While Odenkirk makes comparisons to Wisconsin Dells and the fictional Plummerville in Nobody 2, he also notes he had a better time going back than Hutch did.
“Luckily when I brought my kids to the Dells, and I did, they were still young,” says Odenkirk. “They were six and eight. They were very impressed by it. But in this case, Hutch brings his teenage kids to the place that he liked when he was eight. Which they’re not impressed by.”
Nevertheless, the trials and tribulations of travel remain timeless. Nielsen even considers it an inevitable certainty that what you found awe-inspiring as a child will not hold up as a parent.
“This thing that was so magical and amazing when you were a kid, and then you go there and you realize what was super tall at the time, is not tall at all, and what was magical is kind of dinky. You can’t go back. That terrible and true thing, you want to go back and have that same experience again, but you never can because the river has moved on. It’s no longer the same.”
Still when it comes to her own personal experiences with a holiday that went wrong, the Gladiator actor is quickly able to conjure a vivid childhood memory from her time growing up in Denmark.
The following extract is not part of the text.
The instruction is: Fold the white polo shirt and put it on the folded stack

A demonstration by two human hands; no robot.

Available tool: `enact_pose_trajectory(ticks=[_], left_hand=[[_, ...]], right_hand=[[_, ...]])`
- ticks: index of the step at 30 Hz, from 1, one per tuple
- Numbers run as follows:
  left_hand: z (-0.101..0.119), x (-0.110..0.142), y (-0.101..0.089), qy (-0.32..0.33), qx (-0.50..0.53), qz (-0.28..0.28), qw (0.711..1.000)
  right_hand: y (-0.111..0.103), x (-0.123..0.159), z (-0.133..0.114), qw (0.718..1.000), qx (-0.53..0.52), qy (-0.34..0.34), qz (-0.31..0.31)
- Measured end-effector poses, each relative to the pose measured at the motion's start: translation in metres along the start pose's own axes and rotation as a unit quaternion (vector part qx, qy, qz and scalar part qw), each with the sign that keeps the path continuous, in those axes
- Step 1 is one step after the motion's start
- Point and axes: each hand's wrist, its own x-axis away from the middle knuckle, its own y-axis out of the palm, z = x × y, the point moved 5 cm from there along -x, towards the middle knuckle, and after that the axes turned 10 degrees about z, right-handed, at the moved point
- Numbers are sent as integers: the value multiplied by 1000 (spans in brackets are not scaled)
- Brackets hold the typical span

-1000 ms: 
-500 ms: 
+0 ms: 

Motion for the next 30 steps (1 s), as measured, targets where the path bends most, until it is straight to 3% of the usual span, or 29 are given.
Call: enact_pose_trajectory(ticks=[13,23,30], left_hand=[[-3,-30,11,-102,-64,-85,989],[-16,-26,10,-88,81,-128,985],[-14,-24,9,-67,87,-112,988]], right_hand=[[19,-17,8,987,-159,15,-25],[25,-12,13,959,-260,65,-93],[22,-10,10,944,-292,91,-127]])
“We all got caught at one point as children in a pool that was making waves,” Nielsen recalls of a traumatizing event for her and her two siblings, “and this was at a time when I don’t think any of us had ever seen one. All of a sudden my Mom has three kids in a pool where the waves are huge and she has to get three kids out from the middle of that. And I still remember it so vividly. I literally thought I was going to die.”
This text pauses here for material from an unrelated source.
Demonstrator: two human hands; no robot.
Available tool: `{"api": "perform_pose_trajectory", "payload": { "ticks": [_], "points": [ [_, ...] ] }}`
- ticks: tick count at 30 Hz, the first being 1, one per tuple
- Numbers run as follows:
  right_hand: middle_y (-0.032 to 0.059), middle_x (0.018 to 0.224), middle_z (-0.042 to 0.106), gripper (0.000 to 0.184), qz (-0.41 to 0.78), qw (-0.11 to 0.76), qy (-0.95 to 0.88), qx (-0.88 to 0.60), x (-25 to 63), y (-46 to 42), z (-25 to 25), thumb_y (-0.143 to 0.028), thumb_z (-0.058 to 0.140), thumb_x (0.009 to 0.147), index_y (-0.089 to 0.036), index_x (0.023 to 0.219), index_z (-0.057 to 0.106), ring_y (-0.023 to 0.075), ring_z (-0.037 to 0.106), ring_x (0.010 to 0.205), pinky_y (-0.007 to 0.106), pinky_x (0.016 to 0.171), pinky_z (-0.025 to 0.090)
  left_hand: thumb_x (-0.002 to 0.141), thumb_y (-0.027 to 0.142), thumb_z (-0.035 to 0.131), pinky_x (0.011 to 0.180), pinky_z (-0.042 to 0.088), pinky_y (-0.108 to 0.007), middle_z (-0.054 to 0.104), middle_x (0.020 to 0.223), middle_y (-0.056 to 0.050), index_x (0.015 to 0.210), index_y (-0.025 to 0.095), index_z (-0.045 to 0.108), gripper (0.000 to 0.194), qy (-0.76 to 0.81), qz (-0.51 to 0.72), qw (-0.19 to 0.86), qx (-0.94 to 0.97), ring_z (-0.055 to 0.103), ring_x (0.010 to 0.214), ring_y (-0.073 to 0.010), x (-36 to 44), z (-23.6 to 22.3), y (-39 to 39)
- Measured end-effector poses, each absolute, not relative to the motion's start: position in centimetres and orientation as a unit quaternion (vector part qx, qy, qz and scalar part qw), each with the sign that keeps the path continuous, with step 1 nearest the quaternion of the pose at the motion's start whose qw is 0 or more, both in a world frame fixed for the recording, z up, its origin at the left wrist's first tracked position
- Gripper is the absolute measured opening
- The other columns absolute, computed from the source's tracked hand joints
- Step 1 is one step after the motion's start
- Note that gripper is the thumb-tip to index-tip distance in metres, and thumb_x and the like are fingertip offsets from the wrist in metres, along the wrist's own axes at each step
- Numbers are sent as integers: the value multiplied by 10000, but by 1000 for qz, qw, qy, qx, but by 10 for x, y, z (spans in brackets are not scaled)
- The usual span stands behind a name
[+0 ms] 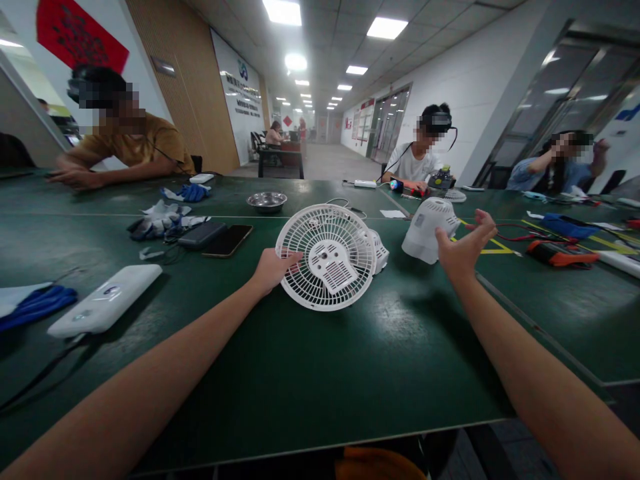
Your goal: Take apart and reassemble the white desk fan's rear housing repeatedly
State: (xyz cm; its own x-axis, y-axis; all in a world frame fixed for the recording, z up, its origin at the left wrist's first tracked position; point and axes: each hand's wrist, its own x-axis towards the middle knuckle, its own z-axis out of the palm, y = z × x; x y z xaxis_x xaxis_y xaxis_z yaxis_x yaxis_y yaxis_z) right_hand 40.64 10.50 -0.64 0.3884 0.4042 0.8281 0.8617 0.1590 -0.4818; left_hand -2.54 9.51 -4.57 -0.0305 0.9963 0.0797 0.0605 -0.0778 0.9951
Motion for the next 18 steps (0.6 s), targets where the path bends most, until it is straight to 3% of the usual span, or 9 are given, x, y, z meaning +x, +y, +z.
{"api": "perform_pose_trajectory", "payload": {
  "ticks": [3,6,9,13,18],
  "points": [
    [142,1240,563,572,-143,587,-565,-562,362,92,1,-400,675,782,-170,1268,480,264,584,1009,431,916,489,780,229,794,744,622,-376,771,903,-93,918,146,741,170,501,513,459,524,740,781,-218,-26,-46,96],
    [67,944,669,323,54,506,-670,-541,319,83,-6,-473,572,868,-195,1021,635,225,611,837,381,798,509,773,221,799,737,621,-375,770,891,-94,906,144,742,164,510,515,453,519,739,768,-220,-25,-46,95],
    [48,807,684,319,157,425,-707,-543,288,74,-15,-495,605,843,-191,846,701,219,604,763,363,734,504,774,236,799,716,622,-376,768,862,-92,904,137,741,173,513,514,444,525,738,746,-223,-25,-44,93],
    [18,711,690,300,312,414,-679,-519,267,64,-24,-482,628,842,-201,842,733,205,606,683,350,675,511,770,258,801,707,626,-377,765,851,-91,901,132,737,193,505,522,433,533,737,744,-225,-24,-44,92],
    [29,869,740,263,563,432,-553,-437,254,59,-33,-485,669,833,-246,939,700,210,668,776,415,775,571,763,250,799,687,621,-356,761,836,-87,880,129,735,180,514,532,417,528,728,720,-214,-22,-47,94]
  ]
}}
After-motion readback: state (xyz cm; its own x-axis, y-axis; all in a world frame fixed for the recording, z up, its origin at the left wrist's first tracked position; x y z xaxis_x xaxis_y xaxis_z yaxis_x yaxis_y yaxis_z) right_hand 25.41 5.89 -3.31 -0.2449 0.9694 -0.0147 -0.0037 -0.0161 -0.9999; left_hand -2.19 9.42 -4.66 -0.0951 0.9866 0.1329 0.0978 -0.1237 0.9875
While not Sharon Stone and a truck-full of goons, it’s the type of holiday ordeal that Nobody 2 has some fun with while keeping up with the Mantells. Whether we’ll see more of Hutch and Becca after Nobody 2 remains to be seen, however Nielsen at least volunteers one intriguing idea for a Nobody 3…
“Bob is going to kill me, but I’ve told him I’d really like us to go to Italy,” Nielsen says. “I don’t know if that’s going to happen, but it’s where we first met, that I can say, because we are alluding to it in Nobody 2.”
Nobody 2 is in theaters on Friday, Aug. 15.